El presidente de Bolivia, Rodrigo Paz, pidió este miércoles a la Justicia y al Ministerio Público actuar con firmeza para identificar y sancionar a los responsables de los daños ocasionados durante las protestas y bloqueos que paralizaron gran parte del país durante más de siete semanas, en una de las crisis sociales más prolongadas de los últimos años.

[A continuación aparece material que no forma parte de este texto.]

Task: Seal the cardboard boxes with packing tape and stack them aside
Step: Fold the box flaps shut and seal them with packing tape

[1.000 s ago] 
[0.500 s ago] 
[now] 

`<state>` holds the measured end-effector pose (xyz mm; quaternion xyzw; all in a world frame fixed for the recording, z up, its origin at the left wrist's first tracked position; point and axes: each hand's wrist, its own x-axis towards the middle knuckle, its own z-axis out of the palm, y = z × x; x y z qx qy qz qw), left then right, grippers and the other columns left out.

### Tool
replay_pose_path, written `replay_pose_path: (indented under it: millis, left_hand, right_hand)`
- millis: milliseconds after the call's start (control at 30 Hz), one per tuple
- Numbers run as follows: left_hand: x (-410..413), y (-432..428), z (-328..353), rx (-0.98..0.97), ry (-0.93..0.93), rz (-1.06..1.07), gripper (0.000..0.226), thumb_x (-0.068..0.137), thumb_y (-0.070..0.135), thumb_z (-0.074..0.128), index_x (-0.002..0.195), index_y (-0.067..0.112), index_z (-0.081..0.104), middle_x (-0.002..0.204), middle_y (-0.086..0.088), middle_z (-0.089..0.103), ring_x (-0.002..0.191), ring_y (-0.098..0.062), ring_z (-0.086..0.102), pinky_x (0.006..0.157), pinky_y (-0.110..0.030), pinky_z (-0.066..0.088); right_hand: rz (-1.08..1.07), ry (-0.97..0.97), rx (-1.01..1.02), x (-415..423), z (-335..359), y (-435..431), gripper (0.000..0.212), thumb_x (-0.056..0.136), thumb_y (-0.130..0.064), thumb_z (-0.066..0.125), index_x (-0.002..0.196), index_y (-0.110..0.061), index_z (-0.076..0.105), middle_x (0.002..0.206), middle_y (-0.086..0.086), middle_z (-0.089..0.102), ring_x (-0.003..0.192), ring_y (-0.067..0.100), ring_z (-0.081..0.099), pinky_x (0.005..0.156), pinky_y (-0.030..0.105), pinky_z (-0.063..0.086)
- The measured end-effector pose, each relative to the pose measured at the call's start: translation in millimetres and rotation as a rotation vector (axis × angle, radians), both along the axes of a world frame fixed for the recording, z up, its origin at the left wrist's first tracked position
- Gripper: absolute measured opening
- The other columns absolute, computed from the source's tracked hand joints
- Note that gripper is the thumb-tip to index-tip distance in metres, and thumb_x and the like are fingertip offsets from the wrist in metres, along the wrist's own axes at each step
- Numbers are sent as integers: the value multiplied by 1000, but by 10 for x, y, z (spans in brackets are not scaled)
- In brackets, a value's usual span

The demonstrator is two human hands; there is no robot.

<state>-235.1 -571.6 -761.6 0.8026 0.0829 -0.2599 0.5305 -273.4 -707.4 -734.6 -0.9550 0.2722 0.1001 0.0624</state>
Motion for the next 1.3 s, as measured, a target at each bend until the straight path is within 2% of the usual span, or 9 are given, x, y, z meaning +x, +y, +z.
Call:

A dos días del levantamiento de los últimos puntos de bloqueo y de la entrada en vigor del estado de excepción decretado por el Ejecutivo, el mandatario dijo que quienes promovieron acciones que derivaron en pérdidas económicas, desabastecimiento y afectaciones a la población deben responder ante la justicia.
«Pedir respetuosamente, a través de los diferentes ministerios del Gobierno, pero a su vez también a la Justicia y a la Fiscalía, actuar con firmeza (contra) aquellos que han hecho daño en estos 50 días», señaló Paz Pereira durante un acto conmemorativo por el bicentenario de la Policía Boliviana en la plaza Murillo, sede del poder político del país.
El presidente diferenció las protestas sociales legítimas de las acciones que, a juicio de su administración, excedieron los límites constitucionales, al señalar que una cosa es la reivindicación amparada por la ley y otra muy distinta causar perjuicios a la población.
El mandatario sostuvo que las movilizaciones fueron infiltradas por intereses políticos y denunció la existencia de una «lógica política narcoterrorista» detrás de sectores que impulsaron la radicalización de las protestas.
«Tiene que haber responsables (…) Tenemos que ponerlos en el justo lugar donde deben estar, que es la cárcel, por el incumplimiento y el daño que le hicieron a la sociedad», aseveró.
La crisis inició el 1 de mayo con demandas salariales y reclamos vinculados a la situación económica, pero que posteriormente adquirió un carácter político más amplio. Sectores movilizados llegaron a exigir la renuncia del presidente y mantuvieron bloqueadas rutas clave para el transporte nacional, provocando pérdidas millonarias.